Python

MySQL replication status monitoring

Anurag Bhatia

Background

I am running my own authoritative DNS servers for the last few years. In earlier stages I just used registrar-provided DNS, later moved to “Cloud provider” provided DNS and ultimately settled for running my own auth DNS.

Two major requirements pushed me to self-host auth DNS:

  1. Requirement of REST API for DNS needed by the web servers to resolve Letsencrypt certbot DNS-based challenge. This allows me to have internally hosted tools with Letsencrypt issues TLS certificates instead of self-signed ones. The API access is mostly missing in the registrars hosted DNS.
  2. Occasional DDoS on my blog. There have been occasional DDoS on my blog (probably from random people who enjoy doing volumetric attacks). This always worried me about DNS bills during DDoS, especially for low TTL records. The last hosted DNS option I had over a year ago was Google Cloud DNS and they charge $0.40 per million queries per month. This can add a significant amount to the bill if under massive DDoS resulting in many millions of DNS queries. Plus per zone 20 cents charge gets expensive at a scale with a half a dozen domains.

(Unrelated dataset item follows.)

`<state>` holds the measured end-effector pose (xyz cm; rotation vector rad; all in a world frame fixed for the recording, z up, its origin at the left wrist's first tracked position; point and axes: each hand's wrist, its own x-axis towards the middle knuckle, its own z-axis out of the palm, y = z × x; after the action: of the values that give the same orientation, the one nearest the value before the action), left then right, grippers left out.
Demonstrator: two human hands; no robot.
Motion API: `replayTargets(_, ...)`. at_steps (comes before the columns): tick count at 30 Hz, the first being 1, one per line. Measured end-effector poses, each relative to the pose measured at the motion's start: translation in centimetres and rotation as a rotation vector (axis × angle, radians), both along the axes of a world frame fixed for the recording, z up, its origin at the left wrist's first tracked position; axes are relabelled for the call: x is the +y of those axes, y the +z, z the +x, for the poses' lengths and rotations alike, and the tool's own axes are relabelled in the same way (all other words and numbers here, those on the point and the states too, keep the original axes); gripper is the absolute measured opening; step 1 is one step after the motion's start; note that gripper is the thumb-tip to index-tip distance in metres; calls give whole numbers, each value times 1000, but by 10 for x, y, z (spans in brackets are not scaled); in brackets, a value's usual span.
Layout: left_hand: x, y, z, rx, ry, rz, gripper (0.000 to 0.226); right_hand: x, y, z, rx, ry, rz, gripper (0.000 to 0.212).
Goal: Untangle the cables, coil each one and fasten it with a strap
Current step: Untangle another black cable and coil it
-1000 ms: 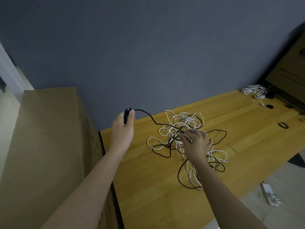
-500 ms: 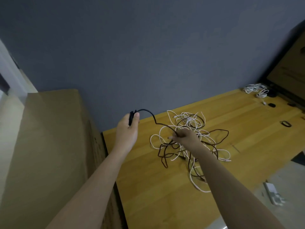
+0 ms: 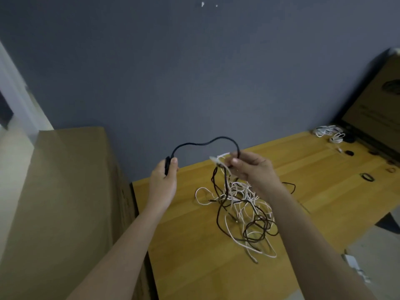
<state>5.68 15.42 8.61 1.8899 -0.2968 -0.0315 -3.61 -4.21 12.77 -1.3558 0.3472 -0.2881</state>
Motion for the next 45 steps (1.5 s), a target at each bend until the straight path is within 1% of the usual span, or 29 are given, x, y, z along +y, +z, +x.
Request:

After exploring a few options I settled for running PowerDNS with MySQL backend. This is kind of a comfort zone since I ran similar systems for my employers in past and it worked well. PowerDNS is a great option for authoritative DNS as it has nice documented REST API, CLI utility pdnsutil for easy high-level scripting, supports a bunch of backends to store DNS records from BIND like text files to MySQL. It is also good (automated) support to handle DNSSEC for signing the zone.